It depends on the individual and strategy that we apply.  Actually if we can find winning stocks, commodities or other assets all the time we can keep fully invested. How do we do this? We may need portfolio adjustments, review of portfolio every month, every quarter and every year, more home work, sector rotations, market rotations, commodity rotations and currency rotations etc. I don’t think anybody can achieve some targets within short period. Value masters can pick at any time as long as they see good value and future prospects. Value masters may have some opportunities in some markets, sectors and commodities now.

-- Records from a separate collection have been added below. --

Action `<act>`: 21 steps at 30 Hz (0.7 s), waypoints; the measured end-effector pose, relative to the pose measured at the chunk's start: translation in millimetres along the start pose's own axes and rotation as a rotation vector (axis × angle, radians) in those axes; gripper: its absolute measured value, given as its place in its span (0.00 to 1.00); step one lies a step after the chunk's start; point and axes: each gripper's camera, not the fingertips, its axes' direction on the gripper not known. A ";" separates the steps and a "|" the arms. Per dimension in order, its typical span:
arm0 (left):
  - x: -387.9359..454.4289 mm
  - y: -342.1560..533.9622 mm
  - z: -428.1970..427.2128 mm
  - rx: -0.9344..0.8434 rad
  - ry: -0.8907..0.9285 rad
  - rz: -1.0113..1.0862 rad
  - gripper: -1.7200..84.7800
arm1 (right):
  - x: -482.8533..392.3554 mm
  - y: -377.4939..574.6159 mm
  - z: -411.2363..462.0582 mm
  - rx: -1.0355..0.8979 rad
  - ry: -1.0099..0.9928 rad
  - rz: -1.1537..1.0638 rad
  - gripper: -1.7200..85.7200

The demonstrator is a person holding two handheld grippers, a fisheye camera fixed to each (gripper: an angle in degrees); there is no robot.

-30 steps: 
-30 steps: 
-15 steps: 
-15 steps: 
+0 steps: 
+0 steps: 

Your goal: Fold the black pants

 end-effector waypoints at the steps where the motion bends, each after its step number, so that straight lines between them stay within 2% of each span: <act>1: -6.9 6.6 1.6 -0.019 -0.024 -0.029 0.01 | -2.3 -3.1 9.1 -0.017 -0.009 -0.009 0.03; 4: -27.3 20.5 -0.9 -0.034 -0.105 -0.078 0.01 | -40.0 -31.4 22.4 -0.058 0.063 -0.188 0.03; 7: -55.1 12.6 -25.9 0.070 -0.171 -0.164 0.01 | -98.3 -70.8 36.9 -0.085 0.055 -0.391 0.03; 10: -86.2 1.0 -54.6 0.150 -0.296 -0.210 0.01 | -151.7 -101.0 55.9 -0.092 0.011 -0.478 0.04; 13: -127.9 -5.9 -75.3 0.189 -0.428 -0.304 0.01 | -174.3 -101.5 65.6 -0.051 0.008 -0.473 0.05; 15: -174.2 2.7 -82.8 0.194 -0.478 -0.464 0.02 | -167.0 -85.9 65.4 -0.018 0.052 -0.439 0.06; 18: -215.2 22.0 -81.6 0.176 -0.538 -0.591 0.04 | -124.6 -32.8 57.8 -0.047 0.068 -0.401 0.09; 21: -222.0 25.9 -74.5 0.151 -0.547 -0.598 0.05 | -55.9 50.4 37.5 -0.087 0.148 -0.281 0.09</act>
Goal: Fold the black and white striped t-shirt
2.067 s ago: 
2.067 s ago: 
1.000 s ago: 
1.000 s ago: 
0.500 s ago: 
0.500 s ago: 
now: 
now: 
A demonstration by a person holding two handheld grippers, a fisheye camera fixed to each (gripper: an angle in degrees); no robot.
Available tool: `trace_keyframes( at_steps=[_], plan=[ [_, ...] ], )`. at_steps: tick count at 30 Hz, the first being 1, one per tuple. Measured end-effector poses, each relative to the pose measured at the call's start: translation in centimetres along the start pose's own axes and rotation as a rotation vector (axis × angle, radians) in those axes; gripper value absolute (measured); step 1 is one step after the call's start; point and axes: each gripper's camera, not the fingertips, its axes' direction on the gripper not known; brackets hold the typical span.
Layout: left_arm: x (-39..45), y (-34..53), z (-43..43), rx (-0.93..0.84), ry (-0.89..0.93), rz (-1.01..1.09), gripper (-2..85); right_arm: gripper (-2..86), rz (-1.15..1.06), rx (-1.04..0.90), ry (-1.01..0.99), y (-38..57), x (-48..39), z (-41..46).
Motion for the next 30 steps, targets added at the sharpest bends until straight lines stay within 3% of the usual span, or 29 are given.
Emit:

If we analyse developed markets first I can see the scenario that we experienced. If   we had allocated money at the wrong time wrong place we would have lost money massively. If we take period from 2007 to 2013 there were bull markets in many stocks markets and in commodities, in currencies and in sectors and selected stocks and commodities. Different markets, sectors, commodities and currencies had bull markets short term, mid term and long term at different times. For example we had bull trend in countries such as Germany, UK, USA and Japan in the recent past. Even in Australian and New Zealand had bull trend and few shares shined more than others. There were more than five baggers in Australasia as well. One year market return in USA is less than 80%. However there were few consumer staples which I was following during last 10 to 15 years gave more than 80% return within one year. We should nor forget frontier and emerging markets either. Recently I was doing some study and found some companies have given more than 100% within one year. Even our retirement funds have invested in so called frontier and emerging world.

If we analyse commodities corn, oil, gas, Soya bean, gold, silver and some other metals they also had different types of bull markets. Some emerging market commodities such as parm oil and rubber had their day during last five years. Then there were strong rally tea and other plantations stocks in emerging and frontier world in some period during last five years. If we analyse all markets and commodities some intelligent international investors have taken position in almost all the commodities I mentioned in the above and they know art of investing and adjusting their portfolios. Some long term investors never worry about short term events and short term market volatility. 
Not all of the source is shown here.